Néanmoins, « le débat reste ouvert sur le niveau de financement public nécessaire ou souhaitable », ajoutent-ils. Selon I4CE, plus de 30 milliards d'euros d'investissements additionnels seraient ainsi nécessaires chaque année pour développer spécifiquement les rénovations globales. De son côté, la mission, pilotée par Olivier Sichel, avait évalué à 9 milliards d'euros les subventions publiques nécessaires pour rénover chaque année 500 000 passoires énergétiques vers le niveau BBC, rappellent les auteurs.

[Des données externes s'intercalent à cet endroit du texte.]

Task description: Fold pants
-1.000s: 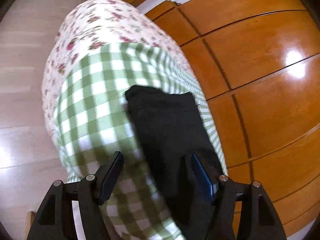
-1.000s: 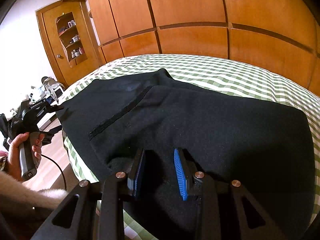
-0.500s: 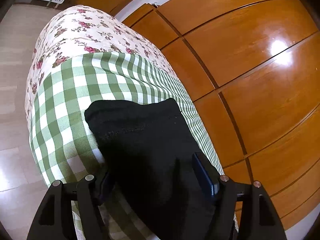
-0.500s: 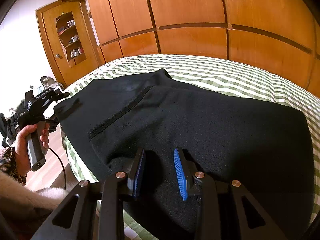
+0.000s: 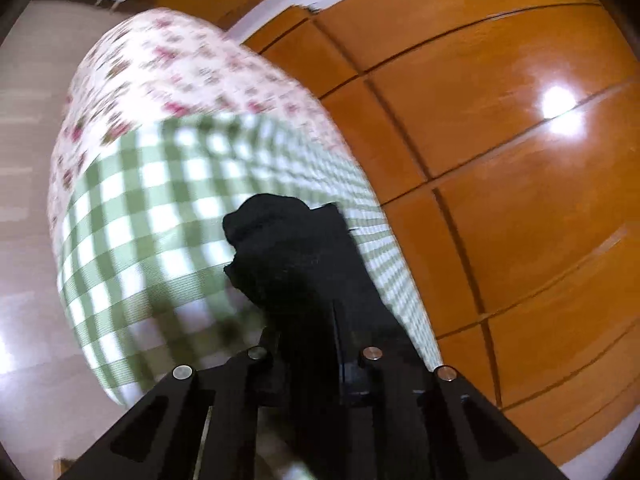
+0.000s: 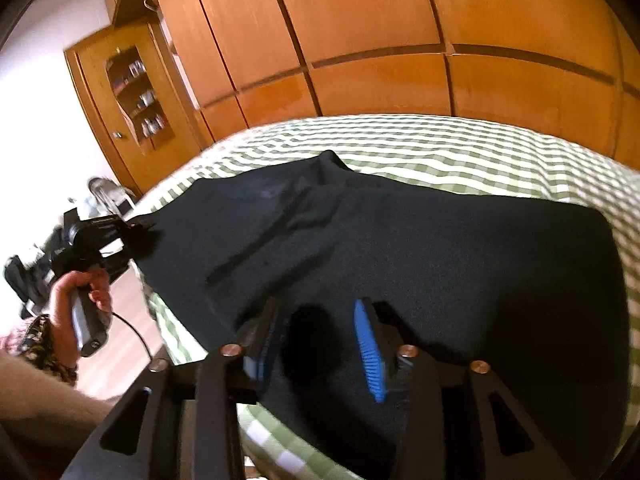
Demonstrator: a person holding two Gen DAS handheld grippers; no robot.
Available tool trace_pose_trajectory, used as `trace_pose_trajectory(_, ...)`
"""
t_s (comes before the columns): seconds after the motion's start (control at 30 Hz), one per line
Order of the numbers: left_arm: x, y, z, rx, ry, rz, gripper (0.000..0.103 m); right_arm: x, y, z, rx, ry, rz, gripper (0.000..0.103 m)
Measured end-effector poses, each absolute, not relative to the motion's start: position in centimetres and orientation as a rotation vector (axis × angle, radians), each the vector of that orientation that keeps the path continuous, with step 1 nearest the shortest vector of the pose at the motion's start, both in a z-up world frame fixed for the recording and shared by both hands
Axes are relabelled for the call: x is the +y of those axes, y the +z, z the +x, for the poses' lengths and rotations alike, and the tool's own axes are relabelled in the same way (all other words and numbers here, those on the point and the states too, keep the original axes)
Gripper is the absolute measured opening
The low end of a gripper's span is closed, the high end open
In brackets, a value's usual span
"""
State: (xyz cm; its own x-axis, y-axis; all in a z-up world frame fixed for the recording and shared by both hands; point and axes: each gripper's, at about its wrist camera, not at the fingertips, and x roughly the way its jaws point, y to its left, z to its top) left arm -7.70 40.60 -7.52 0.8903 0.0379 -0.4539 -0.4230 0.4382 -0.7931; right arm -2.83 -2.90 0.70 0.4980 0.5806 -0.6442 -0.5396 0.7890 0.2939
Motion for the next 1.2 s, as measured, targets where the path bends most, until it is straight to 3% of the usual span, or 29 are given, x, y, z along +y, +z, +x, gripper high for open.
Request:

Structurer la filière professionnelle
Les experts s'interrogent aussi sur la capacité de la filière professionnelle à répondre à l'objectif de massification des rénovations énergétiques performantes, sur le plan quantitatif (nombre d'emplois) et qualitatif (formations et compétences). En effet, sur un total de 65 000 entreprises certifiées « reconnu garant de l'environnement (RGE) », moins d'une centaine affichent la certification « rénovation globale », relèvent les auteurs. « Un chiffre à comparer aux 400 000 à 700 000 (après 2030) rénovations performantes qui devraient être réalisées chaque année », ajoutent-ils.
De même, le chiffrage des emplois actuels et des besoins à venir peut diverger d'une source à l'autre, notent les auteurs. Par exemple, l'étude du collectif Rénovons estime que la rénovation performante de 6,7 millions de passoires thermiques pourrait générer 93 000 emplois à temps plein. À comparer aux 192 000 emplois de la filière recensés dans le baromètre 2019 de l'Ademe sur les emplois verts. « La faible structuration du marché des rénovations performantes reste le talon d'Achille des politiques de rénovation, qui se focalisent aujourd'hui principalement sur la demande », déplore Andreas Rüdinger. « La difficulté à massifier les rénovations énergétiques s'explique en partie par l'absence de message clair sur les évolutions à venir pour rendre compatible la trajectoire de rénovation avec les objectifs 2050, et la faible crédibilité des signaux envoyés aux acteurs du marché », estime le chercheur.
Par conséquent, les experts appellent l'État à intégrer ces enjeux dans une nouvelle feuille de route de la rénovation énergétique planifiée sur dix à quinze ans. Une belle occasion à saisir pour le nouveau gouvernement qui se targue d'organiser la planification écologique et énergétique.